River frontage was valuable property.  Passengers and goods were best carried by water, which required river access and landing facilities. River access was convenient for trades that dumped offensive by-products.  Other trades that needed river access included barge-building, ship repairing and lighterage. Some retail establishments, such as marine stores and taverns for mariners, benefitted from access to the waterfront.

"As long ago as 1848", wrote Martin Bates, "Sir William Tite had deduced that nearly all the land south of Thames Street in the City of London 'had been gained from the river by a series of strong embankments'."  Evidence of such land gain is now commonplace.
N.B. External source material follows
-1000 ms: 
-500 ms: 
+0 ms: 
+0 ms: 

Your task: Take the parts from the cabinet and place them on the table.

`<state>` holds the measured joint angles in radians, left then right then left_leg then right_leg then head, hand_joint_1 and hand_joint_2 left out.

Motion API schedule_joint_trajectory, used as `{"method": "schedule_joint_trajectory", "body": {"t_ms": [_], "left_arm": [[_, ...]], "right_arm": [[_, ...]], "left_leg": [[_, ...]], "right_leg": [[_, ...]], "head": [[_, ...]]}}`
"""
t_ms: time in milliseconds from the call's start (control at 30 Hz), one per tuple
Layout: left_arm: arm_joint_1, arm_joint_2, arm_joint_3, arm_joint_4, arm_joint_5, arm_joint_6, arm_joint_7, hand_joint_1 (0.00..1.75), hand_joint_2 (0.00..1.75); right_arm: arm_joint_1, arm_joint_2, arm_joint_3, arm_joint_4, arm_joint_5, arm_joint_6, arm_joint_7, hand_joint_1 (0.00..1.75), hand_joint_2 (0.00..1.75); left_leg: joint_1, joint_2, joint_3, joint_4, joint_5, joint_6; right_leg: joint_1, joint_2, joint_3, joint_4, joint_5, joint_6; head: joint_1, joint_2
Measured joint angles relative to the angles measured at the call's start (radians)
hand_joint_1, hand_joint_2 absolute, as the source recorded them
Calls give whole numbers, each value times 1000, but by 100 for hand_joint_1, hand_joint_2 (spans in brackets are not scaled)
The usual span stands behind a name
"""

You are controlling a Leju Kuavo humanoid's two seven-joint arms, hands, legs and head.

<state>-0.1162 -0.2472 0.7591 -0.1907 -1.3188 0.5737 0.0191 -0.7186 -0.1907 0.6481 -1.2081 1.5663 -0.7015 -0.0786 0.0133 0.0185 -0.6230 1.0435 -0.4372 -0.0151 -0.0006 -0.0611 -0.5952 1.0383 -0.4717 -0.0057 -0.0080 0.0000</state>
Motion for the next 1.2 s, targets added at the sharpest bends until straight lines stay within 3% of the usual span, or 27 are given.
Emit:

Although they have not been investigated very systematically by historians, there were complaints of encroachments into the river.  Some said it ought to be illegal; others said it was illegal but law enforcement was slack. One of these, Granville Sharp, said the City's water bailiff, who was supposed to stop these encroachments, would turn a blind eye for "Fees and Christmas Compliments".

Wrote John Ehrman:

The illustration shows the river front at Narrow Street, Limehouse. Archaeologists believe that Narrow Street represents the line of the medieval river wall, which was originally built for 'inning" marshland. But the brick houses are to the river side of the street, and presumably were constructed by encroaching on the river and reclaiming the foreshore; archaeological excavations have tended to confirm this.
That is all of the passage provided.